### [Work instruction]
From the listing below, copy only the lines from the line that contains "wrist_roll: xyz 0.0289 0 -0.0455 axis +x" to the line that contains "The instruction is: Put", counting those two lines as part of the copy.

### [Supplied information]
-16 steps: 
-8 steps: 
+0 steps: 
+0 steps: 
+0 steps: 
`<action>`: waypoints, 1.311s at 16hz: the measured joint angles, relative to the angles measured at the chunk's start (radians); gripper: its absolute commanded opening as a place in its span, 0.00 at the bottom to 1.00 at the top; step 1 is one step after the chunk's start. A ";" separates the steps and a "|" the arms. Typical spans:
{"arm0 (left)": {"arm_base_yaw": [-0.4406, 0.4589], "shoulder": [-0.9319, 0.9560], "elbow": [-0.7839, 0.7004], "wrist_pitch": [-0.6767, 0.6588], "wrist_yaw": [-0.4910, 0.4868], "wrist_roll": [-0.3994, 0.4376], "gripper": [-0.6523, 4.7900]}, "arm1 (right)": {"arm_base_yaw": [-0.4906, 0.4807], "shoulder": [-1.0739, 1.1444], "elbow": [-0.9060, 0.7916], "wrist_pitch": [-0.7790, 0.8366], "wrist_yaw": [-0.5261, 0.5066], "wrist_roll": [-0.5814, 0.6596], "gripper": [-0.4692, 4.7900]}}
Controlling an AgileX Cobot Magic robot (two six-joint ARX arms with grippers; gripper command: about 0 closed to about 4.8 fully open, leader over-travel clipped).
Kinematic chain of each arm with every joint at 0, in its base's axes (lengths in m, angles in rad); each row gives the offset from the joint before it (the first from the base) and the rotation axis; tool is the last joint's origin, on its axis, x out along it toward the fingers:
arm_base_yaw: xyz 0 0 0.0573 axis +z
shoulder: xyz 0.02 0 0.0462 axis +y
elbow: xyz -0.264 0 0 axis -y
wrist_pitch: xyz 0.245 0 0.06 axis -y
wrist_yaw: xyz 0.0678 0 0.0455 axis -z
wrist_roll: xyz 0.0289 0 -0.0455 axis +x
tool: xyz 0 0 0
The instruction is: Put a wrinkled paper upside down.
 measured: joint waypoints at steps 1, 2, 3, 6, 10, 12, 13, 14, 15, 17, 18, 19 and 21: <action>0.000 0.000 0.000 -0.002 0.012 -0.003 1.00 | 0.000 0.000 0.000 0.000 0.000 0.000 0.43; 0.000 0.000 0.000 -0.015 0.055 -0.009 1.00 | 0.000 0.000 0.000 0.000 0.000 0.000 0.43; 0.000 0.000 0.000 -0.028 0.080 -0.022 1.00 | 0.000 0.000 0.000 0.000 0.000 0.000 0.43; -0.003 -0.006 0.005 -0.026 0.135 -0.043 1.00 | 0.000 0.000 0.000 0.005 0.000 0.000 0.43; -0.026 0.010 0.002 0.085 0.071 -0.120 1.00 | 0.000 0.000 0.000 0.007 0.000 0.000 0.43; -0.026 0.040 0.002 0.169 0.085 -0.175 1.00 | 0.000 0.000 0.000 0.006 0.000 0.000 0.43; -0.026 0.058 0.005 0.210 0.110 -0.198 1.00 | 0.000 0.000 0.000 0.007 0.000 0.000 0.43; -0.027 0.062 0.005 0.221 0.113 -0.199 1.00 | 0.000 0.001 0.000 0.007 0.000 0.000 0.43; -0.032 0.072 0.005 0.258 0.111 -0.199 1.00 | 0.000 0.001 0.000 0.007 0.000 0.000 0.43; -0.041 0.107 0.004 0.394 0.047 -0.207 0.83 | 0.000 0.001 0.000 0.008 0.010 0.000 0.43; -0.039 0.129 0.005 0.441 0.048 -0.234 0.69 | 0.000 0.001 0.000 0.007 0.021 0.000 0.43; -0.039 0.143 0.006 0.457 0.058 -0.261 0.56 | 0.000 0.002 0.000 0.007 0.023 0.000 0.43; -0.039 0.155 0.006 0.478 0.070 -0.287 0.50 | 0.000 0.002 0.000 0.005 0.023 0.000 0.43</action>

### [Worked solution]
wrist_roll: xyz 0.0289 0 -0.0455 axis +x
tool: xyz 0 0 0
The instruction is: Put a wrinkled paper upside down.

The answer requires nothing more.